_Task details:_ Across the listing, count the lines that include the string "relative". Give nothing besides the number.

(Beginning of Information given)

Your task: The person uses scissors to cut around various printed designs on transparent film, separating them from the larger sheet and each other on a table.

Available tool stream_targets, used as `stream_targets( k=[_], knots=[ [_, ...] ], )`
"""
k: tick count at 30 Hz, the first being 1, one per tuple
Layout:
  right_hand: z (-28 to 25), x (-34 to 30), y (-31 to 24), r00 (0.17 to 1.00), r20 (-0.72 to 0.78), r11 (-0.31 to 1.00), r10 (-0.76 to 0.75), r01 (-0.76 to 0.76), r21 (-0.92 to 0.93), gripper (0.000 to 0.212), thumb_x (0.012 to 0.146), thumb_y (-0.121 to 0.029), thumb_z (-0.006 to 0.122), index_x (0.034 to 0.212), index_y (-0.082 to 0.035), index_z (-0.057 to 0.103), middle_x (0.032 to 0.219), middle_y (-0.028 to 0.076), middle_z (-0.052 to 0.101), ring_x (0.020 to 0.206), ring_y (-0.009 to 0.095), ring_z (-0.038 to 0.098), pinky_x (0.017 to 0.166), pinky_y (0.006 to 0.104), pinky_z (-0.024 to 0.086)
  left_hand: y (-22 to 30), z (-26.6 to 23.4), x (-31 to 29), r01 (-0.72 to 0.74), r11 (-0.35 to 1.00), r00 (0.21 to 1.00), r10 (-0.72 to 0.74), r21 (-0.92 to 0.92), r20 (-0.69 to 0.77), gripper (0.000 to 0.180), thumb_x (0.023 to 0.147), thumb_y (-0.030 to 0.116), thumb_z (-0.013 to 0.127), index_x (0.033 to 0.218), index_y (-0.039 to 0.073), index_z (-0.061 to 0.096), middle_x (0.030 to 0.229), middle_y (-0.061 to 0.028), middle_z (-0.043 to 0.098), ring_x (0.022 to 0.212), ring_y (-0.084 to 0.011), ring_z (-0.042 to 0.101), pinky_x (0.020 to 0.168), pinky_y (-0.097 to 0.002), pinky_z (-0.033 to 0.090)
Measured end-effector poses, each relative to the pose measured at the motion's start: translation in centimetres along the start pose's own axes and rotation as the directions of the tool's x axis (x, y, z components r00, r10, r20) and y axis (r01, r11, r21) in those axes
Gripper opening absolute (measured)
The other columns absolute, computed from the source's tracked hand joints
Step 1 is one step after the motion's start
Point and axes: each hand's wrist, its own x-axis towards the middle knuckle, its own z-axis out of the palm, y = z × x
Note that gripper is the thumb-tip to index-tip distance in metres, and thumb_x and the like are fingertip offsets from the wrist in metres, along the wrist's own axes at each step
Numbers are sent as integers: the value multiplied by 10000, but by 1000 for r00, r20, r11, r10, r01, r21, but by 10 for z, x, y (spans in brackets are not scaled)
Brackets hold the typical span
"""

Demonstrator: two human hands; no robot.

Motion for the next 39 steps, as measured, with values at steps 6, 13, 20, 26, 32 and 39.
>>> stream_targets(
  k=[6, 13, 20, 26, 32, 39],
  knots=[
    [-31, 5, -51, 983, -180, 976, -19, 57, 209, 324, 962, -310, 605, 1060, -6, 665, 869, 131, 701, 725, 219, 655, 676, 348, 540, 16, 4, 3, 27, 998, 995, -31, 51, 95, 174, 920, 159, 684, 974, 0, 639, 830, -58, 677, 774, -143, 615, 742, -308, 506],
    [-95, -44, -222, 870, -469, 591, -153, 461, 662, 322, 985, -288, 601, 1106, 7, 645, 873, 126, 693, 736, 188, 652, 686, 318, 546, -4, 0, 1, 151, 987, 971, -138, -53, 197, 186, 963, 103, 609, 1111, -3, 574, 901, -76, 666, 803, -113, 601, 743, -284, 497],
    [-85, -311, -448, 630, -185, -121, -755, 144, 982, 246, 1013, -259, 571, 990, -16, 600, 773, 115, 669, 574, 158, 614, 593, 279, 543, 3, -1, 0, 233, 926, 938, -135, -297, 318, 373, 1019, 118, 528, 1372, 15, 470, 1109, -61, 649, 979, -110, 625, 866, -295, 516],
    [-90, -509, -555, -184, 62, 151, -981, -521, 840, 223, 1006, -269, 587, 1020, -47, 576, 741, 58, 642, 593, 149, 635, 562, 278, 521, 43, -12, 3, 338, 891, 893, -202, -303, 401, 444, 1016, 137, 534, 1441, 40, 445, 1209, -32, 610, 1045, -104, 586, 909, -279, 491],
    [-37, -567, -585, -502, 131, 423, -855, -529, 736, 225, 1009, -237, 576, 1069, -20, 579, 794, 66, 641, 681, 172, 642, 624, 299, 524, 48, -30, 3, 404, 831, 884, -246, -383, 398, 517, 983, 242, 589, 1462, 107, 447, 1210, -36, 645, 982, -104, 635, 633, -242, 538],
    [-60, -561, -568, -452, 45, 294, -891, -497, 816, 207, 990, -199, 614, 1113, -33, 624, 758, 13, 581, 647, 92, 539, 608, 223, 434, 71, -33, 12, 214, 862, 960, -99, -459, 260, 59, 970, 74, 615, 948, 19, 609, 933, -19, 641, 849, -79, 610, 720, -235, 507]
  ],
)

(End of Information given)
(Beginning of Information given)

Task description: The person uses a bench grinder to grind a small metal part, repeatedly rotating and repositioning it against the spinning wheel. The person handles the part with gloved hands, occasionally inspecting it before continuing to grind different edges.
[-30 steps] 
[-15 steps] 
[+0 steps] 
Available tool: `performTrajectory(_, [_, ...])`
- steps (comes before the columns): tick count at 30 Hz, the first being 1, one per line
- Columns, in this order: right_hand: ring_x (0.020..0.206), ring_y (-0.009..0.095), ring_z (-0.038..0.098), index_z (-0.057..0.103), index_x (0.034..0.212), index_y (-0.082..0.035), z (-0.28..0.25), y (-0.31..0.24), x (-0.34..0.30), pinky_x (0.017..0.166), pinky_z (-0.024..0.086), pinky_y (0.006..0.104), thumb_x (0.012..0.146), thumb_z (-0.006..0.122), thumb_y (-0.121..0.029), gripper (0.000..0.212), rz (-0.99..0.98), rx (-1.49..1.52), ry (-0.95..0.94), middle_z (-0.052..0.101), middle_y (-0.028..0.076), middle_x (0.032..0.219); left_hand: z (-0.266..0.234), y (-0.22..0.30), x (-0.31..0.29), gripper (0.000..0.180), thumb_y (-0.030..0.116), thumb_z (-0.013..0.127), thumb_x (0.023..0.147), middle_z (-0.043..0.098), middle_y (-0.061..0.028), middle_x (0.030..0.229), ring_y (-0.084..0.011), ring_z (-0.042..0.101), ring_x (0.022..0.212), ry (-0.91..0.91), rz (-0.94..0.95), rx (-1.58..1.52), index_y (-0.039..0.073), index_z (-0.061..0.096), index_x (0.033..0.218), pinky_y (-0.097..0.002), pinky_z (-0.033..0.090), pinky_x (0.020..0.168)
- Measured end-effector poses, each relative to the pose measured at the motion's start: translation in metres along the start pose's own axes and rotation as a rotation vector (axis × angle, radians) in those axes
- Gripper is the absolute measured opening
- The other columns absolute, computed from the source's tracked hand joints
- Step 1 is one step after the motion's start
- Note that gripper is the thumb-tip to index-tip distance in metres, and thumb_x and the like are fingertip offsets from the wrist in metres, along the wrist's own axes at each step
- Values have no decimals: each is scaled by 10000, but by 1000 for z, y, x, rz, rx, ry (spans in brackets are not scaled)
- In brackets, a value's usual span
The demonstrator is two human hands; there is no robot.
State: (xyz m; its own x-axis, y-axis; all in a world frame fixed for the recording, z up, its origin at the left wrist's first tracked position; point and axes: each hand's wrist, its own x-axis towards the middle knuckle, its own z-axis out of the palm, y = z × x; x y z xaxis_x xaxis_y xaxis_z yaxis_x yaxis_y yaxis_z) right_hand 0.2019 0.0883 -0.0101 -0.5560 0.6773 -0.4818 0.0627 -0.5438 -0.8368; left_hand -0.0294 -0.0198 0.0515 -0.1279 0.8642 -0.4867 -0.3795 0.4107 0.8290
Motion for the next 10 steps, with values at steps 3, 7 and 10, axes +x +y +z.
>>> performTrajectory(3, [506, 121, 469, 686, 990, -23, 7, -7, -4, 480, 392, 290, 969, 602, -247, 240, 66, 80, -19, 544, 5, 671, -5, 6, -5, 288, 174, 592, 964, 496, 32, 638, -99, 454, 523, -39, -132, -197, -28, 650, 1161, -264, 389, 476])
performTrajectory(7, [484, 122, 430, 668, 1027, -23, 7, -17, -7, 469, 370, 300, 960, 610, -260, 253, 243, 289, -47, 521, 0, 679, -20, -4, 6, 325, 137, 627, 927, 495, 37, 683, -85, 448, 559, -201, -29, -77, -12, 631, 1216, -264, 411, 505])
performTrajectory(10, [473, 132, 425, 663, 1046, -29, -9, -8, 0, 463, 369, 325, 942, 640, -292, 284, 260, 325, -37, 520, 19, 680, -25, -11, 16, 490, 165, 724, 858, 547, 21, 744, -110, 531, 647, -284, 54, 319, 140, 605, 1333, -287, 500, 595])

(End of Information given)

_Task result:_ 2